- [WHAT TO DO] Transcribe the listing word for word. Begin at its first line and end with the line containing "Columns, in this".

- [DATASET EXTRACT]
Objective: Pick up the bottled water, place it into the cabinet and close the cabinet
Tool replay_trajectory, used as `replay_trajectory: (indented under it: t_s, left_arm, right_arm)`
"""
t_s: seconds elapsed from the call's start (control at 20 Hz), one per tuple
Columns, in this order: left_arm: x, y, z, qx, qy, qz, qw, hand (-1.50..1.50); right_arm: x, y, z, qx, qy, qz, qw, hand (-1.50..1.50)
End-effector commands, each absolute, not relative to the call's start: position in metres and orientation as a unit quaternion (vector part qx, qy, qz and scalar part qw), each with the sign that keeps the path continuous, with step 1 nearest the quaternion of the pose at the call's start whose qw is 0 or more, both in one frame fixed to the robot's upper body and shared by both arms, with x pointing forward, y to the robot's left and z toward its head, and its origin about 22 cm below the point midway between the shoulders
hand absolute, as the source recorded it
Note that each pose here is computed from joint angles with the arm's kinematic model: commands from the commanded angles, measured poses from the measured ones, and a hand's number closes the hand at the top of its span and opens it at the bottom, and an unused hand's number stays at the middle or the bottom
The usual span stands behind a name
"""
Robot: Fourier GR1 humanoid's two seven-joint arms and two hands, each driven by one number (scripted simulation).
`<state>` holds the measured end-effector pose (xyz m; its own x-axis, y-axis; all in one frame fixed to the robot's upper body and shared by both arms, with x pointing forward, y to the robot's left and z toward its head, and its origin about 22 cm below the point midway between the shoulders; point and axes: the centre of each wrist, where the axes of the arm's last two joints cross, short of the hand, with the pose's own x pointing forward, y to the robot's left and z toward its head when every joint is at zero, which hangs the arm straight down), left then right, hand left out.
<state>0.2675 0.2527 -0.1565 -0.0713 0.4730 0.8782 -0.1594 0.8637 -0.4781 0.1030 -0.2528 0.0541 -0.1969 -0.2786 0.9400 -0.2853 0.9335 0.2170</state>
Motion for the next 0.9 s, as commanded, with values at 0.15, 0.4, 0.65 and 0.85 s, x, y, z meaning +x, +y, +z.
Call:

- [ANSWER TO THE EXERCISE]
Objective: Pick up the bottled water, place it into the cabinet and close the cabinet
Tool replay_trajectory, used as `replay_trajectory: (indented under it: t_s, left_arm, right_arm)`
"""
t_s: seconds elapsed from the call's start (control at 20 Hz), one per tuple
Columns, in this order: left_arm: x, y, z, qx, qy, qz, qw, hand (-1.50..1.50); right_arm: x, y, z, qx, qy, qz, qw, hand (-1.50..1.50)

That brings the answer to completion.